Produce the tally of lines in the material below that hold "numbering", without anything else.

[Records for this task]

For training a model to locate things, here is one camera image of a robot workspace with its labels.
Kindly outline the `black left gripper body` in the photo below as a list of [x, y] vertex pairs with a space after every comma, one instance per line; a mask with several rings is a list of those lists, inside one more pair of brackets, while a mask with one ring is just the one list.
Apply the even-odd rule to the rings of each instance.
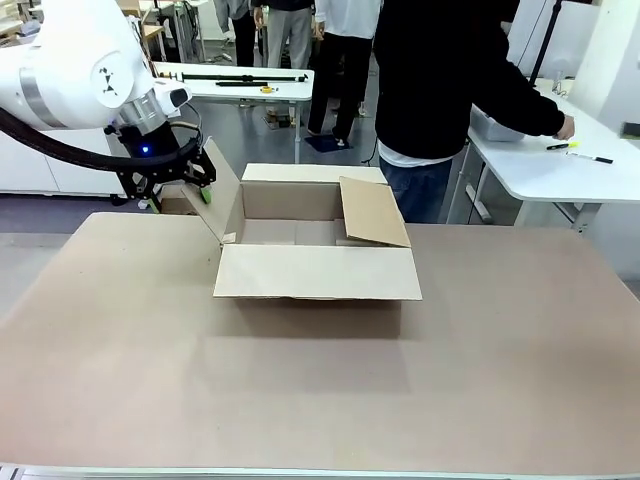
[[194, 182], [194, 126], [169, 121], [154, 130], [145, 125], [118, 128], [117, 139], [129, 154], [117, 172], [121, 183]]

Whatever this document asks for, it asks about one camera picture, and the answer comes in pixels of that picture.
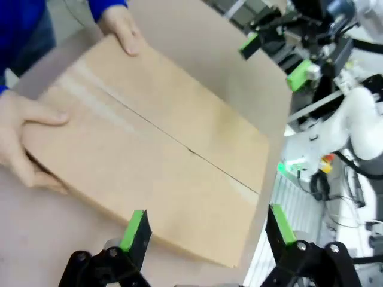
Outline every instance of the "green block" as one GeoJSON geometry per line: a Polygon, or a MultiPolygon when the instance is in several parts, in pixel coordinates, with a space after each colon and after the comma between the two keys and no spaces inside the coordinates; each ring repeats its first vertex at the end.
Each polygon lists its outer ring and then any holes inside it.
{"type": "Polygon", "coordinates": [[[312,65],[310,60],[304,60],[295,70],[287,77],[287,83],[292,91],[298,91],[307,81],[306,71],[312,65]]]}
{"type": "Polygon", "coordinates": [[[290,245],[297,241],[294,231],[291,229],[290,224],[287,221],[285,213],[282,210],[282,207],[278,204],[273,204],[271,206],[276,222],[278,223],[279,230],[282,234],[283,241],[286,245],[290,245]]]}
{"type": "Polygon", "coordinates": [[[246,48],[246,46],[247,46],[248,44],[250,44],[250,42],[251,42],[252,40],[254,40],[255,38],[257,38],[257,37],[258,37],[258,34],[257,34],[257,33],[255,33],[254,35],[250,36],[250,37],[247,39],[247,41],[242,45],[242,47],[239,48],[239,50],[241,51],[241,50],[243,50],[244,48],[246,48]]]}
{"type": "Polygon", "coordinates": [[[130,250],[130,247],[132,247],[134,238],[137,233],[137,229],[139,227],[139,223],[141,222],[141,219],[143,216],[144,216],[143,210],[134,211],[132,219],[130,220],[129,225],[127,226],[127,229],[125,230],[124,238],[120,243],[120,248],[124,252],[128,252],[130,250]]]}

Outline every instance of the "person's right hand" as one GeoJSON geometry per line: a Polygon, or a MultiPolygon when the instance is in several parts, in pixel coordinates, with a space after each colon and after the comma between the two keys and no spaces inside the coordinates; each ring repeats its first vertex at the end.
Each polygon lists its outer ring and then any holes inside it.
{"type": "Polygon", "coordinates": [[[28,159],[22,145],[23,125],[34,121],[51,126],[67,123],[69,117],[11,90],[0,95],[0,164],[9,167],[27,187],[47,187],[66,194],[65,187],[28,159]]]}

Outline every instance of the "metal grate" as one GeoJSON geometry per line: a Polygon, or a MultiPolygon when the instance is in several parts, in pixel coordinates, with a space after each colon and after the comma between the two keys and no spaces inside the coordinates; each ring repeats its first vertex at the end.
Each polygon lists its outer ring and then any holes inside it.
{"type": "MultiPolygon", "coordinates": [[[[323,206],[312,195],[302,191],[278,172],[270,202],[282,206],[293,230],[305,233],[303,240],[317,242],[323,206]]],[[[259,287],[275,267],[275,261],[265,232],[265,224],[246,275],[244,286],[259,287]]]]}

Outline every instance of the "jeans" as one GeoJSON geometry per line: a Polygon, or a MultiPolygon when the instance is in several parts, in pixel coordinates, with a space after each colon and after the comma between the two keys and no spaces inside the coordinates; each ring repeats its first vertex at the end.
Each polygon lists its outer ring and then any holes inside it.
{"type": "MultiPolygon", "coordinates": [[[[33,30],[31,37],[8,68],[16,76],[21,77],[55,46],[56,39],[54,37],[52,20],[48,9],[46,9],[36,28],[33,30]]],[[[0,85],[6,85],[5,75],[0,76],[0,85]]]]}

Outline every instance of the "blue sleeve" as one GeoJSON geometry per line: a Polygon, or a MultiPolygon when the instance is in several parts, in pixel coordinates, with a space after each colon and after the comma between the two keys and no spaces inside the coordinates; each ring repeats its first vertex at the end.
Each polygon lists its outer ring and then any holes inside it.
{"type": "Polygon", "coordinates": [[[5,90],[8,90],[7,86],[0,86],[0,94],[5,90]]]}
{"type": "Polygon", "coordinates": [[[98,22],[102,13],[113,5],[124,5],[127,7],[126,0],[89,0],[90,11],[95,22],[98,22]]]}

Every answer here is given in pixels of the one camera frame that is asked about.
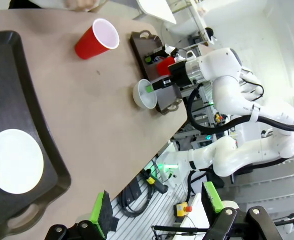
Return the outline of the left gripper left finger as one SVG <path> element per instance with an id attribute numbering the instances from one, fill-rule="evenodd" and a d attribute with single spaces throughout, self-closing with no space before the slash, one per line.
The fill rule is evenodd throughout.
<path id="1" fill-rule="evenodd" d="M 119 219 L 113 216 L 109 193 L 98 193 L 91 215 L 67 228 L 62 224 L 51 226 L 47 232 L 48 240 L 105 240 L 109 232 L 116 231 Z"/>

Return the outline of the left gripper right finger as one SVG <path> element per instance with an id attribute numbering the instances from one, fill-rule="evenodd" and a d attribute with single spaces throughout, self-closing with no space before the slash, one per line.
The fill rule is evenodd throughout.
<path id="1" fill-rule="evenodd" d="M 243 212 L 223 203 L 210 181 L 202 183 L 201 202 L 209 222 L 205 240 L 281 240 L 276 225 L 265 208 L 251 207 Z"/>

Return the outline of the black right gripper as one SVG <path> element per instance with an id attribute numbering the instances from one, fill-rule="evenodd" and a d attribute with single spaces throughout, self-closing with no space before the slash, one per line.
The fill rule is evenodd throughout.
<path id="1" fill-rule="evenodd" d="M 170 77 L 162 78 L 146 86 L 146 92 L 154 92 L 176 84 L 180 88 L 187 86 L 186 60 L 178 61 L 168 66 Z"/>

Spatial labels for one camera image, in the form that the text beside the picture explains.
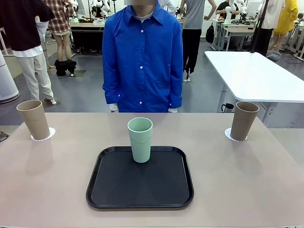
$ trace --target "plaid shirt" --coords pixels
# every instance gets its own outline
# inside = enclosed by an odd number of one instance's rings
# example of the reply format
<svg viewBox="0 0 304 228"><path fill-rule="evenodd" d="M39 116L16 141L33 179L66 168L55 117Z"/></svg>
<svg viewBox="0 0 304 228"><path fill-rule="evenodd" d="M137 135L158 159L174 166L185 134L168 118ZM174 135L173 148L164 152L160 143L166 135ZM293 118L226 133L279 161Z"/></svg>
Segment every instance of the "plaid shirt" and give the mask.
<svg viewBox="0 0 304 228"><path fill-rule="evenodd" d="M70 0L43 0L53 11L55 18L52 19L48 28L51 33L61 33L70 30L68 18L74 13L73 4Z"/></svg>

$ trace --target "brown cup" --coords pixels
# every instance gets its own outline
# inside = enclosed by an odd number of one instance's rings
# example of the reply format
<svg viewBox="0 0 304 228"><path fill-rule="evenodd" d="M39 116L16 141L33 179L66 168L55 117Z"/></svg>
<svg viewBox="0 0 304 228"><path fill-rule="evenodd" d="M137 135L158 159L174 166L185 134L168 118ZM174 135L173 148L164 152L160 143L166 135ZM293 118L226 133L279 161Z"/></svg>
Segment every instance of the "brown cup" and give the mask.
<svg viewBox="0 0 304 228"><path fill-rule="evenodd" d="M259 107L254 103L246 101L237 102L231 127L231 138L237 141L246 139L258 110Z"/></svg>
<svg viewBox="0 0 304 228"><path fill-rule="evenodd" d="M17 106L33 138L43 140L49 137L48 122L41 101L25 101Z"/></svg>

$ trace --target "white cylinder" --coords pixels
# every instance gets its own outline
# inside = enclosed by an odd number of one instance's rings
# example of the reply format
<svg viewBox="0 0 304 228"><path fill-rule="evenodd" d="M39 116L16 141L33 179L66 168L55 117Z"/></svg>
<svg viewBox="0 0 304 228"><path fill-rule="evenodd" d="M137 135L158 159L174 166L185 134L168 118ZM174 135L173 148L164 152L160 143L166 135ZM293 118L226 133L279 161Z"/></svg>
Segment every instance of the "white cylinder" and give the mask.
<svg viewBox="0 0 304 228"><path fill-rule="evenodd" d="M0 104L15 100L19 91L0 51Z"/></svg>

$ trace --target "hand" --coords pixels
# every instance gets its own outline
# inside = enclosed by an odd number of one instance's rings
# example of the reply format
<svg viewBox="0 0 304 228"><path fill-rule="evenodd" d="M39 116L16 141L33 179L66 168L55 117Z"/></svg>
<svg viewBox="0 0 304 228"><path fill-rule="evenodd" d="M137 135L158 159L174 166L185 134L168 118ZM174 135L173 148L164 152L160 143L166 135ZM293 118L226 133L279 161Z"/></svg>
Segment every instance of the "hand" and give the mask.
<svg viewBox="0 0 304 228"><path fill-rule="evenodd" d="M204 16L204 20L210 20L209 16Z"/></svg>

[/Records for this task]

- **Answer to the exercise**
3